ROCs for biomass energy electricity generation

As mentioned in the previous section if you have a biomass energy system, then depending on the power output, the system can be eligible for ROCs if the plant generates electricity. The precise number of ROCs depends upon the biomass generation type. According to the Department for Energy and Climate Change (DECC), if the electricity generated is partly from fossil fuel and partly from biomass, then it is entitled to 0.5 ROCs per MWh. Dedicated biomass generation is applicable for 1.5 ROCs per MWh. The use of energy crops mixed with fossil fuel or CHP (cogeneration) process entitles the generator from 1 ROC to 2 ROCs depending on the mixture. Pure energy crop electricity entitles the generator to 2 ROCs per MWh.
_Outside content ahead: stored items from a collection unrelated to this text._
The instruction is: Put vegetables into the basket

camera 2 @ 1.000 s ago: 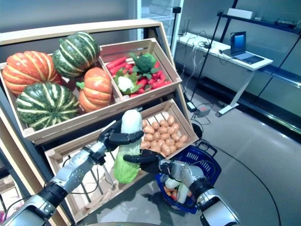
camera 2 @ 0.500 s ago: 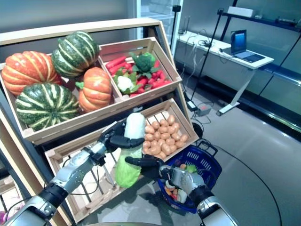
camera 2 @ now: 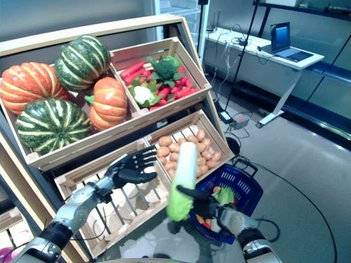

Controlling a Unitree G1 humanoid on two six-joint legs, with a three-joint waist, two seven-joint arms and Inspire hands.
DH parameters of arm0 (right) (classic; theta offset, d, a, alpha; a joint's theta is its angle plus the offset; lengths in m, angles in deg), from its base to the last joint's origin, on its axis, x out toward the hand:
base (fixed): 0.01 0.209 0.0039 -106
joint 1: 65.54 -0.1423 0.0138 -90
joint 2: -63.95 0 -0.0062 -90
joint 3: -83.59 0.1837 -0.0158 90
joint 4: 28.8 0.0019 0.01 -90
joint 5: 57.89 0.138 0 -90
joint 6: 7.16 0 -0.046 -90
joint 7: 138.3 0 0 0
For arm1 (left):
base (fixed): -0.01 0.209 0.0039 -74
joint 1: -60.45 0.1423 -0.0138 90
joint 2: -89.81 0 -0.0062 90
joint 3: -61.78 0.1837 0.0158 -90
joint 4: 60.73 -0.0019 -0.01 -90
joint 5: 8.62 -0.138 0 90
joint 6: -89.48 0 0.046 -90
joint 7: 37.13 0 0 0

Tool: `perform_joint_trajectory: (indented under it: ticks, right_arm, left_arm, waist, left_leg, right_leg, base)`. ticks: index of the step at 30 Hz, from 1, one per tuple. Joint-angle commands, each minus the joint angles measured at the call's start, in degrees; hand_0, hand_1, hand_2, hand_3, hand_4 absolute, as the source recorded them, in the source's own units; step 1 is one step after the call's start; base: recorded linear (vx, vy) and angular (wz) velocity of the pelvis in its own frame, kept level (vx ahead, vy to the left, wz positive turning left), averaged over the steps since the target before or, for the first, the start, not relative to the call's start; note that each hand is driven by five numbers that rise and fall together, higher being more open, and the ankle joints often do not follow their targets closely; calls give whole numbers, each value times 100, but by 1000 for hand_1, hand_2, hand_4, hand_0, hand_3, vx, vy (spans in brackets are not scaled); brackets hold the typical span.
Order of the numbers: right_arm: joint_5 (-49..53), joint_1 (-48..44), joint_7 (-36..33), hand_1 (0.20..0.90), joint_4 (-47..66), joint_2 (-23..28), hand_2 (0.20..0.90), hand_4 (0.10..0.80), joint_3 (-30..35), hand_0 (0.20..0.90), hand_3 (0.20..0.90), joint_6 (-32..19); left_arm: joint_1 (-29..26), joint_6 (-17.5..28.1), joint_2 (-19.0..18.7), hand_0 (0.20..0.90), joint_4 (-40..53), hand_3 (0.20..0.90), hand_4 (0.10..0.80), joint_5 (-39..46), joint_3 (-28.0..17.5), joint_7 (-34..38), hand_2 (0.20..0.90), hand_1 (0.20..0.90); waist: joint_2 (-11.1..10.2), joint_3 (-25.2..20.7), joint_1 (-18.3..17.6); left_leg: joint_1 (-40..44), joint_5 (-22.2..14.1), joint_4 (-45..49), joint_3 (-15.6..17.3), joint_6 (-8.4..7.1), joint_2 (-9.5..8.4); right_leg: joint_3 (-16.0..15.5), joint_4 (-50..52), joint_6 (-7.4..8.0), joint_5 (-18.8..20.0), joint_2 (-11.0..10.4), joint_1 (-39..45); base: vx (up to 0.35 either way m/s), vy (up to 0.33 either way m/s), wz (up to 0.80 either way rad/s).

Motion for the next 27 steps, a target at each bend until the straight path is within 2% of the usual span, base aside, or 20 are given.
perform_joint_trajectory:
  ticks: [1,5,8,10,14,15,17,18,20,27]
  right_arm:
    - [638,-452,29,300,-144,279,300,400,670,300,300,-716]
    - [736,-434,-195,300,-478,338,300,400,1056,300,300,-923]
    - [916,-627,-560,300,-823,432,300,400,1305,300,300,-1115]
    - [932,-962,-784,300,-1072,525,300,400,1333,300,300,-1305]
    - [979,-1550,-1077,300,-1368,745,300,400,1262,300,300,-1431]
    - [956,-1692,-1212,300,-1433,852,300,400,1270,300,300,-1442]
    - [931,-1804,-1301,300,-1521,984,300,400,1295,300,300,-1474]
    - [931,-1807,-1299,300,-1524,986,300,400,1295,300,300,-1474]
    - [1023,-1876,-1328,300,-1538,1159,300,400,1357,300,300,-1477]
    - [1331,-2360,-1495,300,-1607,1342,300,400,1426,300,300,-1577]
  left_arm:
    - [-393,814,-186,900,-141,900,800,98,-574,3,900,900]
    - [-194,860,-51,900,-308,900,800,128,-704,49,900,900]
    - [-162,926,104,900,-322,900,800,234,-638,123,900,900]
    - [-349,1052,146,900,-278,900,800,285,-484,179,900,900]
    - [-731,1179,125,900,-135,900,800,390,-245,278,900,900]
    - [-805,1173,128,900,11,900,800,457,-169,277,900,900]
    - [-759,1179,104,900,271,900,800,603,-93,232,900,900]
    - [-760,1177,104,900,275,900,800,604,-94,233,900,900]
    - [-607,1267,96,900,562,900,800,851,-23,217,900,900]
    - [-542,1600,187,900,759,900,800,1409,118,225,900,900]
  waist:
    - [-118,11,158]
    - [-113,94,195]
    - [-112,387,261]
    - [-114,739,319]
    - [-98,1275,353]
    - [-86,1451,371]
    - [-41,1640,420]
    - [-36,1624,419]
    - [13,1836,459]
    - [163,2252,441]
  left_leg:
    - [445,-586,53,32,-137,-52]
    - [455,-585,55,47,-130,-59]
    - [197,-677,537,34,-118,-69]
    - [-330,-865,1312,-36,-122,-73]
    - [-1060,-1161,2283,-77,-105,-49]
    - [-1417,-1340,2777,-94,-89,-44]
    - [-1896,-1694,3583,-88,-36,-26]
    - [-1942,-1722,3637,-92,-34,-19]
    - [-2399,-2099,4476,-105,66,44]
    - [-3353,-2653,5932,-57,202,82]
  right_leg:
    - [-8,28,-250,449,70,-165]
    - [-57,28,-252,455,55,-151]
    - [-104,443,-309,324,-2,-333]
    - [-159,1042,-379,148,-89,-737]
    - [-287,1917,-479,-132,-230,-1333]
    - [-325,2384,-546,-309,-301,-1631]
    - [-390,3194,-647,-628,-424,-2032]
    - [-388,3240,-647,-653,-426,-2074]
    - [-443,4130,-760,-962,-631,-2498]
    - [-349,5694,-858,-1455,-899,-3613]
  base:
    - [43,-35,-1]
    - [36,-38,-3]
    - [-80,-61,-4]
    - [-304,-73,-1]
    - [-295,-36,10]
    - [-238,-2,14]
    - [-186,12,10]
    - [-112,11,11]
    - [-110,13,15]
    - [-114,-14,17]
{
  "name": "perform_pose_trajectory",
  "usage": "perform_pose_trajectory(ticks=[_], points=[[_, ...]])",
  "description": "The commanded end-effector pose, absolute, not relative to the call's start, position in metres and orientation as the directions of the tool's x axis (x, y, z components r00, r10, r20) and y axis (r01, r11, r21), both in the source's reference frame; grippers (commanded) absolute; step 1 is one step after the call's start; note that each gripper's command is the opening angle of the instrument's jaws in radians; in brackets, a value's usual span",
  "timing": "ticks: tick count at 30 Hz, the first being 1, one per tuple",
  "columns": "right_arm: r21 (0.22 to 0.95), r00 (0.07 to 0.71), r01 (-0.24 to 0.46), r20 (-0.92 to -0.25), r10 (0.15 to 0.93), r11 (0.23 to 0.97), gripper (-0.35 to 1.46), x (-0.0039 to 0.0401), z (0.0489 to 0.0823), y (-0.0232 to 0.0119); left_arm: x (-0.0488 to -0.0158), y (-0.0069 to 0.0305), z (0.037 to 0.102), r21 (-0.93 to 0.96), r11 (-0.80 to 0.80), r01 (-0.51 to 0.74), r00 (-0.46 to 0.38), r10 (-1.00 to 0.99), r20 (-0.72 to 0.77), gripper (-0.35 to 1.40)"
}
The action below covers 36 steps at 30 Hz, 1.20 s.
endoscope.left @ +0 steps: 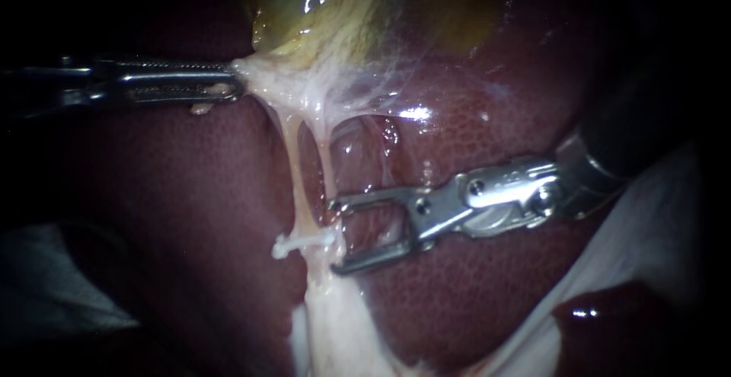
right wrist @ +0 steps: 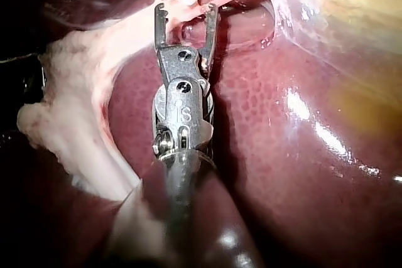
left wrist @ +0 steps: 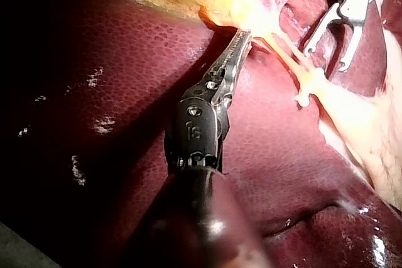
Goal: Going back first clip left tube
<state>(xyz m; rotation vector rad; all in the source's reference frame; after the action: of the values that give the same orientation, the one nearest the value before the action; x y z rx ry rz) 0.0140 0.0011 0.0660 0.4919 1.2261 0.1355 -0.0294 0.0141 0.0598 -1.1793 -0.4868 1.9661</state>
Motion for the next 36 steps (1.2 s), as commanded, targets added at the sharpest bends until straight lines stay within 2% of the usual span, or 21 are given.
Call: perform_pose_trajectory(ticks=[1,7,10,15,21,29,36], points=[[0.421,0.344,0.159,-0.872,0.350,0.893,0.50,0.0134,0.0655,0.0013,-0.0294,0.0141,0.0599,-0.656,-0.626,-0.422,-0.268,0.777,-0.569,-0.35],[0.366,0.383,0.131,-0.876,0.294,0.921,0.50,0.0099,0.0634,0.0024,-0.0293,0.0140,0.0600,-0.655,-0.626,-0.422,-0.271,0.777,-0.568,-0.35],[0.373,0.412,0.109,-0.860,0.300,0.921,0.50,0.0082,0.0627,0.0026,-0.0293,0.0140,0.0600,-0.655,-0.626,-0.422,-0.271,0.777,-0.568,-0.35],[0.373,0.425,0.088,-0.853,0.304,0.924,0.50,0.0064,0.0619,0.0032,-0.0293,0.0140,0.0601,-0.655,-0.627,-0.422,-0.271,0.777,-0.568,-0.35],[0.376,0.425,0.086,-0.852,0.307,0.923,0.50,0.0056,0.0616,0.0035,-0.0297,0.0136,0.0606,-0.654,-0.624,-0.427,-0.271,0.779,-0.566,-0.35],[0.376,0.425,0.088,-0.852,0.306,0.923,0.50,0.0053,0.0616,0.0035,-0.0324,0.0117,0.0643,-0.664,-0.620,-0.418,-0.294,0.784,-0.547,-0.35],[0.376,0.425,0.089,-0.852,0.306,0.923,0.50,0.0050,0.0615,0.0034,-0.0339,0.0115,0.0656,-0.664,-0.625,-0.410,-0.300,0.780,-0.549,-0.35]])
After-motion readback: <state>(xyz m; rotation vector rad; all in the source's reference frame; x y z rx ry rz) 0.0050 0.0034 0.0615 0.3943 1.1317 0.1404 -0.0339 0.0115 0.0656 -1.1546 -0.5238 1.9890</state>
How suitable is biomass energy for my business?

Before commissioning a detailed feasibility study on biomass energy, ask yourself the following questions:

    • Do you have any planning exclusions, e.g. vehicle movements, visual intrusion, noise restrictions or limitations on chimney heights?
    • Is there enough space for lorries to regularly deliver the fuel?
    • Do you have sufficient space for the larger boiler and a fuel store?
    • Do you have the capital to invest in such a system? Biomass energy solutions tend to have higher capital costs than fossil fuel-fired systems, but can attract financial support schemes.
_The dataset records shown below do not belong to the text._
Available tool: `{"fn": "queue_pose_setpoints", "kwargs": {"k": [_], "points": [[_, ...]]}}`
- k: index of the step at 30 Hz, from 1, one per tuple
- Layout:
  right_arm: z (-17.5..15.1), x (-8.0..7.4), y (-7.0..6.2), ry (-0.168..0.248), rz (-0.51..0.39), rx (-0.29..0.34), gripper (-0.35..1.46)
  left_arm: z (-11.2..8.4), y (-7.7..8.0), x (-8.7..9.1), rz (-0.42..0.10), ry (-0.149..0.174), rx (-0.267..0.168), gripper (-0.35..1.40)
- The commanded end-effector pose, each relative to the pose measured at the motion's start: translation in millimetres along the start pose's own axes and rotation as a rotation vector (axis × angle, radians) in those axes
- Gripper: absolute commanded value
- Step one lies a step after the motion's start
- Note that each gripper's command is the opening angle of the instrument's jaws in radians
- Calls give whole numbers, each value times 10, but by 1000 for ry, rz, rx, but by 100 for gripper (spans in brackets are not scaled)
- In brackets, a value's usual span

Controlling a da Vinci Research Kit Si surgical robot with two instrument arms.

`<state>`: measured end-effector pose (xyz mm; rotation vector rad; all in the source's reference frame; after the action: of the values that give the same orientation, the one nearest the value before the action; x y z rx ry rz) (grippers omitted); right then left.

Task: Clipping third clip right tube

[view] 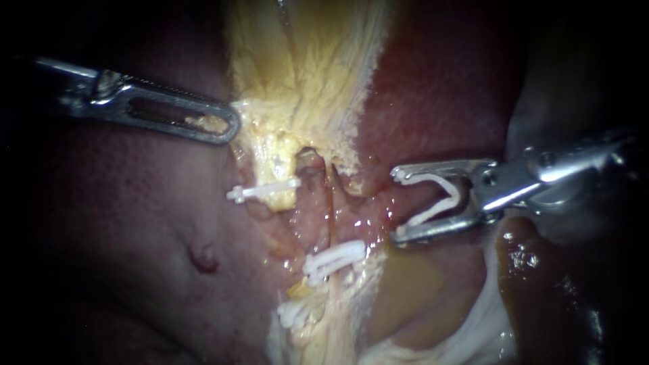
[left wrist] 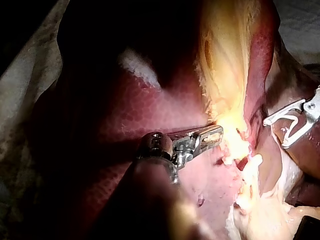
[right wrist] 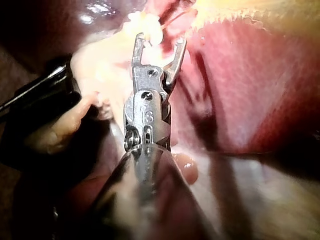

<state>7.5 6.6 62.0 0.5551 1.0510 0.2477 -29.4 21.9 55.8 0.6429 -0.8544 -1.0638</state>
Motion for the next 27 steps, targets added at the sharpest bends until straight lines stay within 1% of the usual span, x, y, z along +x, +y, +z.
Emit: {"fn": "queue_pose_setpoints", "kwargs": {"k": [1, 2, 7, 10, 13, 16, 21, 25, 27], "points": [[3, -1, 2, 1, 9, 5, 50, 0, 0, 0, 0, 0, 0, -35], [9, -2, 6, 3, 24, 14, 50, 0, 0, 0, 0, 0, 0, -35], [32, -7, 23, 11, 75, 21, 49, -1, -1, 1, 0, 0, -1, -35], [44, -10, 31, 21, 97, 30, 49, -1, -1, 1, 0, 0, -1, -35], [53, -12, 37, 38, 125, 26, 49, -1, -1, 1, 0, 0, -1, -35], [62, -11, 43, 52, 152, 32, 49, 0, -1, 1, 0, 0, -1, -35], [76, -9, 48, 80, 185, 41, 49, 0, -2, 1, 0, 0, -1, -35], [85, -8, 49, 101, 200, 63, 49, 0, -2, 1, 0, 0, -1, -35], [90, -8, 49, 118, 220, 80, 49, 0, -2, 1, 0, -1, -1, -35]]}}
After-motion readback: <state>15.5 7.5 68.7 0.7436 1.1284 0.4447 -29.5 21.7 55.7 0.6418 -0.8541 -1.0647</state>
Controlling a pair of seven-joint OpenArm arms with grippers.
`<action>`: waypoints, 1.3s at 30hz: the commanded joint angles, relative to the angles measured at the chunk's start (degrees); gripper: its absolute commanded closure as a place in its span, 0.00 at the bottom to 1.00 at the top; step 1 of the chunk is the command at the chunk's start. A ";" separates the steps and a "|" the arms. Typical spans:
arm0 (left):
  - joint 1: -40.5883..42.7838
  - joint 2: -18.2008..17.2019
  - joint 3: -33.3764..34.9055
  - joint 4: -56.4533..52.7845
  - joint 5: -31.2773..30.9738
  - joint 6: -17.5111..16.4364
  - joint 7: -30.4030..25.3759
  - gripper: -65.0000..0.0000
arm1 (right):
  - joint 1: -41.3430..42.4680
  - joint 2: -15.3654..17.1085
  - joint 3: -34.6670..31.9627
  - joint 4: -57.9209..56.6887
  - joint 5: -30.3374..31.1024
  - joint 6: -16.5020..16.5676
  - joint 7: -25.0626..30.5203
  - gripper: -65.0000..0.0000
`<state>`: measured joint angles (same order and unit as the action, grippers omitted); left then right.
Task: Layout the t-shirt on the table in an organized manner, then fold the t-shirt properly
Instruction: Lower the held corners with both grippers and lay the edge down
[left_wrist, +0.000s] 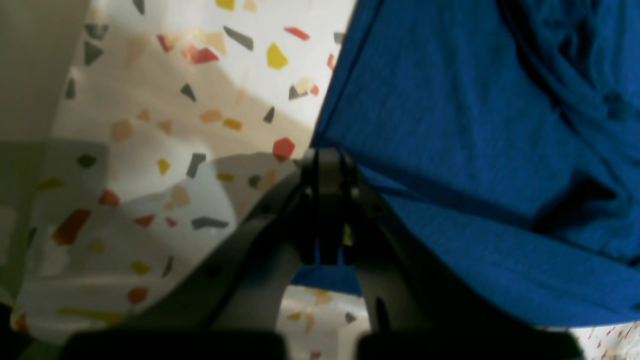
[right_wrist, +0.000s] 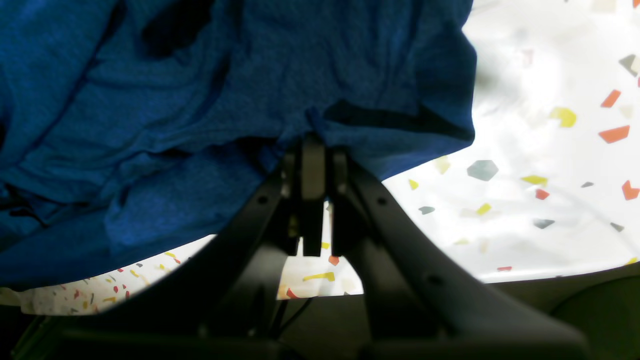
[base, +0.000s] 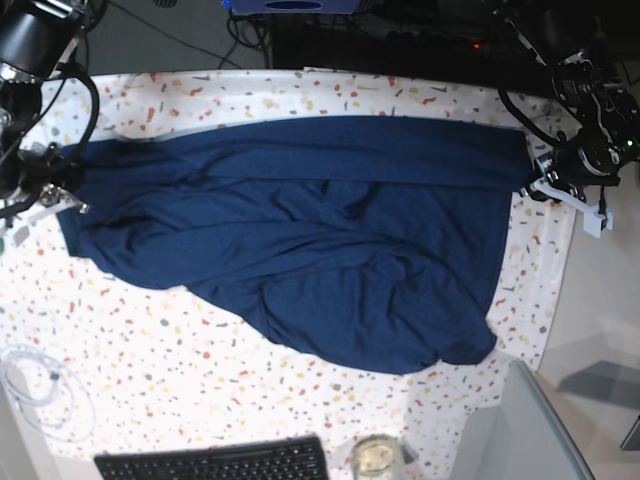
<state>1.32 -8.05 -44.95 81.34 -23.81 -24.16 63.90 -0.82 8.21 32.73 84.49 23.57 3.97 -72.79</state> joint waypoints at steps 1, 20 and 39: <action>-0.84 -1.04 -0.19 -0.07 -0.49 -0.06 -0.56 1.00 | 0.95 0.98 0.10 0.22 0.38 -0.32 0.75 1.00; -1.54 -1.04 0.07 -2.35 -0.49 0.03 -5.31 1.00 | 3.76 3.79 -7.10 -4.80 0.38 -0.41 5.76 1.00; -6.03 -0.69 0.16 -6.75 4.69 0.03 -5.39 1.00 | 4.20 3.53 -7.37 -4.80 0.38 -0.41 5.76 1.00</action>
<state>-3.77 -7.88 -44.60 73.84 -18.39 -23.97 59.37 2.48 11.00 25.21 78.96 23.75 3.81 -67.46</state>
Sourcing fuel for biomass energy

The three most common types of commercially available biomass fuels are wood-based (logs, woodchips and pellets). However, other fuels such as straw are also used as part of the biomass energy grouping.

Biomass energy fuel supply needs to be sustainable in principle, so that the renewable credentials are maximised. You should diversify the scope by purchasing biomass fuel from many suppliers, and you can make long-term agreements to secure a fixed price into the future. If you can source the fuel locally then you will also have more control over the security of your supply.  This will also increase your on-site storage giving you that buffer against short-term supply problems.
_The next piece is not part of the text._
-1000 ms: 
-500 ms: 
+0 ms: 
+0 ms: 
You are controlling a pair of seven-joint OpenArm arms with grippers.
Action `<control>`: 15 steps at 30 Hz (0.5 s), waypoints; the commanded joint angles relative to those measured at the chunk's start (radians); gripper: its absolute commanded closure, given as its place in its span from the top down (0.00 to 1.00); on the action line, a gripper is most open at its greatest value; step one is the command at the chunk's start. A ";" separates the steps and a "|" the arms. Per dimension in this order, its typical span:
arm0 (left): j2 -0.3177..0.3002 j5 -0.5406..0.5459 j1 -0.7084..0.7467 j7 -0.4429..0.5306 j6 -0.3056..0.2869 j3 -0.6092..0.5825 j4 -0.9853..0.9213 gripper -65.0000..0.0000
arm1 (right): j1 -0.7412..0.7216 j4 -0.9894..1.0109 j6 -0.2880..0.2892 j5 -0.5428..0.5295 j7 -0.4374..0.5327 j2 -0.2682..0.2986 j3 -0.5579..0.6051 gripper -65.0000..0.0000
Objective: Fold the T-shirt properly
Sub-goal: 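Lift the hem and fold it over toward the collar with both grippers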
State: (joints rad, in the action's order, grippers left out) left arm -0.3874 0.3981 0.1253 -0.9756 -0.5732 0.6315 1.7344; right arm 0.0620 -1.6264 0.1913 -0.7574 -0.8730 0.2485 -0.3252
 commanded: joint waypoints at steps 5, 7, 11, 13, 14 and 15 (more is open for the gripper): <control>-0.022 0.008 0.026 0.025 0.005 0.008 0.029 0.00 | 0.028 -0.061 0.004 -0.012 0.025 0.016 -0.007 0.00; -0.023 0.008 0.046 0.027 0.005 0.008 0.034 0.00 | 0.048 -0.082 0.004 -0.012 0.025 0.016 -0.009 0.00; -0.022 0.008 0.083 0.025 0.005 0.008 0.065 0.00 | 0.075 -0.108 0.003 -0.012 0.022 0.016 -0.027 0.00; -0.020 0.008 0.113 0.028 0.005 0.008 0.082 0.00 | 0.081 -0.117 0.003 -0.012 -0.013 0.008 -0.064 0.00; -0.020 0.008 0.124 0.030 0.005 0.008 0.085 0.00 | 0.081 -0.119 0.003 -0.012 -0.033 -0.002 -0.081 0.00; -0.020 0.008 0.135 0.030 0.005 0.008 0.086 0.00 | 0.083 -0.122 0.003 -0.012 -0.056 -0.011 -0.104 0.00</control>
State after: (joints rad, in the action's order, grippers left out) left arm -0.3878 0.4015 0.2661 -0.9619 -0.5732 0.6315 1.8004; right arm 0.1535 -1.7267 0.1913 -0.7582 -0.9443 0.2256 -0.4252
It is common practice to undersize the biomass boiler and to include a thermal store (large hot water tank). This helps to smooth the heat demand profile and ensures that the biomass boiler runs for long hours at high load. An auxiliary fossil fuel fired boiler is then used to cope with peak loads. This multi-fuel strategy gives greater security against fuel problems too, but is not as good for the environment.

Industry policy trends for Biomass Energy

The take up of biomass energy in electricity generation in the UK, and its long-term outlook, is mixed. For example, companies like Drax Power and E.ON have moved away from their initial enthusiasm for expansion, which has been due to uncertainties, driven by the outcome of the Renewables Obligation (RO) review. However, the government has signalled on more than one occasion that the banding will expand, so as to further support CHP initiatives. For this reason the industry is waiting for more details to emerge on the Renewable Heat Incentive – due to launch later in 2012 / early 2013.


    • Return on your investment in three years if the biomass replaces electric, fuel oil or LPG.
    • Net carbon emissions per kilowatt hour (kWh) are much lower than energy sources from fossil fuels. E.g. The carbon emissions for woodchip are 10-23kg of CO2 per megawatt hour (MWh), compared to 263-302kgCO2/MWh for natural gas.
    • Biomass systems are relatively easy to convert to other fuels and offer greater flexibility for an uncertain energy future.
    • In some regions biomass are considered waste products; burning them for energy can reduce disposal costs and free up landfill sites.


    • Biomass plant will typically cost two to five times as much as an equivalently sized fossil fuel system.
    • The payback won’t be quite as fast if you’re replacing natural gas.
    • Larger size boiler and the storage and handling equipment needed.
    • Burning biomass usually takes more operator attention then burning conventional fuels.
    • In contrast to other fuels, biomass fuel is variable in quality. It may require more vigilance and effort from the owner to ensure the desired fuel quality.